Yeah. So I think I think that answer should always start by saying that AI is not magic, right? Agent is not magic. It is all backed by data. So the way I think the organizations. Are reacting to it should react more to is making sure that they invest the found, invest in the foundation. And the foundational, though the first, there are lots of other things when it comes down to, foundationally being ready for ai, but it has to start with data. So investments. So investments need to continue going into making sure that we have good data that the AI can rely on. So I think that is number one, right? Is which, is, which is the conversation of data and analytics in general. That cannot go away because AI has nothing else to function on. It does it's AI is fuel is data and data only. So I think that's one. The other is education. I think, educating people of what AI is and AI isn't is an interesting topic in my mind. And again, that has to attribute to, I think, things coming too fast, right? I think AI has come too fast at us and we haven't kept up with educating organizations on what AI is. My, my recommendation for organizations if they wanna adopt AI is keep that dialogue on, create committees, obviously that scale and and do things the right way, but. Having conversations with your leaders of what AI is and what isn't, and that changes and it's changing over very quickly. But I think that dialogue has to remain open, and very active. We as a, at Hack Sac Major and health, we, the, our AI and governance, AI and automation governance committee meets once a month.
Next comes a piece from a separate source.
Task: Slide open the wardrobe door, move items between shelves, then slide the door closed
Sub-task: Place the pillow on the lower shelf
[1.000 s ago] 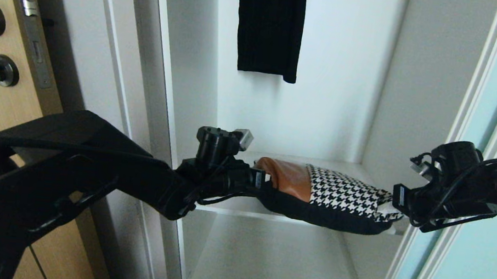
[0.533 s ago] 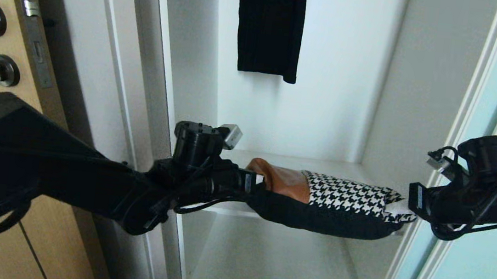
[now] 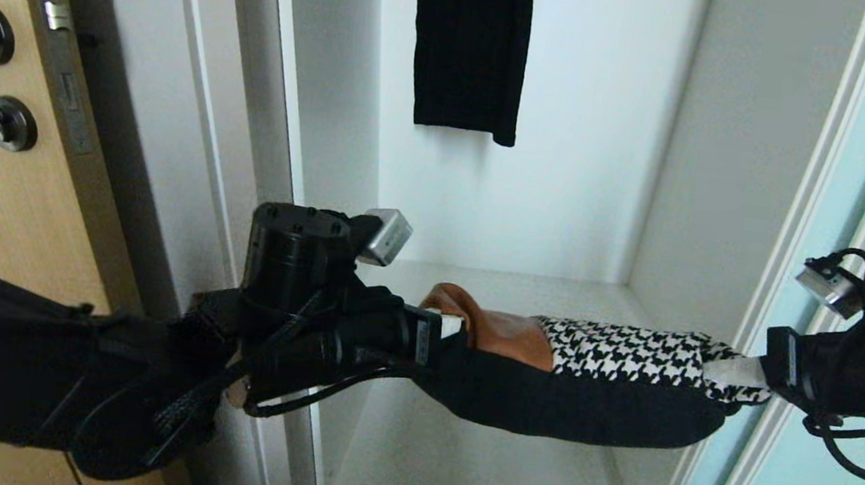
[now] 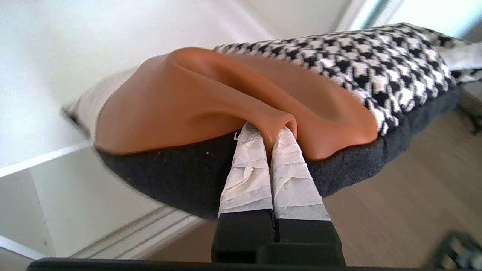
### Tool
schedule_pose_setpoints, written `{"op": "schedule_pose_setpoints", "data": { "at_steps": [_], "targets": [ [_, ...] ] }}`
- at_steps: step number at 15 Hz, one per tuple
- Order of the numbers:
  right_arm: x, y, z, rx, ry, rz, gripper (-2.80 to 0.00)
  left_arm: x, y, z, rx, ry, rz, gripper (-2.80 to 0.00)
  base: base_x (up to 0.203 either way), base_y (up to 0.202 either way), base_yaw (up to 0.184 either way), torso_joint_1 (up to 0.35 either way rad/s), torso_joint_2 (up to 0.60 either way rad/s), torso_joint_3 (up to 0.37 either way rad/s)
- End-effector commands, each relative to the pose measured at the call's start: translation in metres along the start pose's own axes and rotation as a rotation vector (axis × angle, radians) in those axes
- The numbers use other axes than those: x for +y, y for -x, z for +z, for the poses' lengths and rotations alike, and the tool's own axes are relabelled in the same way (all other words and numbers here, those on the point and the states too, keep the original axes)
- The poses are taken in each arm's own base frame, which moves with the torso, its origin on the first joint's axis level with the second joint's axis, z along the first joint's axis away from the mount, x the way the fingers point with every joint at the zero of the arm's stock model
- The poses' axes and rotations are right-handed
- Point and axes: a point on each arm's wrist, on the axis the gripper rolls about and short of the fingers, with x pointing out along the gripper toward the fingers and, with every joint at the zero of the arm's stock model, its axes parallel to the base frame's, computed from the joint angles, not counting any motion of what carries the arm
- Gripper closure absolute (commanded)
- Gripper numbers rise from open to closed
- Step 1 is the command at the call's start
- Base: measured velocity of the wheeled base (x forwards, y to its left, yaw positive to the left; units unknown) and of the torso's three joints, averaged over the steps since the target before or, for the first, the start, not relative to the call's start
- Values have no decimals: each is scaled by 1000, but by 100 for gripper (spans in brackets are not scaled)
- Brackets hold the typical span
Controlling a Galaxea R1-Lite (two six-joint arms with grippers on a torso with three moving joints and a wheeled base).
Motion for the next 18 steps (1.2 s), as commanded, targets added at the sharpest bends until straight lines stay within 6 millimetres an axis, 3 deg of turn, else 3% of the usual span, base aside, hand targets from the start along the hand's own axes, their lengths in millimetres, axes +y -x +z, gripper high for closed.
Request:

We have a working group that meets every two weeks. So such level of cadence is required if organizations want to go. And rely on, AI as an enabler of their success. And I don't think there's any ways around it. If you're not using ai, if you're not using automation, you will not be successful. You'll not be able to survive.

Ben Parker:

Yeah. Brilliant Samir. That's, it's been a pleasure having you on and provided some great advice. It's been a, yeah, obviously it's a fascinating time in the field and yeah, he said. We do need to make sure work is done properly.'Cause yeah, obviously we can't trust the technology. You need the human insight as well. So yeah, I wish you all the best with your work and thanks for coming on the podcast.

Sameer Sethi:

Yeah. Thank you, Ben. Thanks for the opportunity. This was great.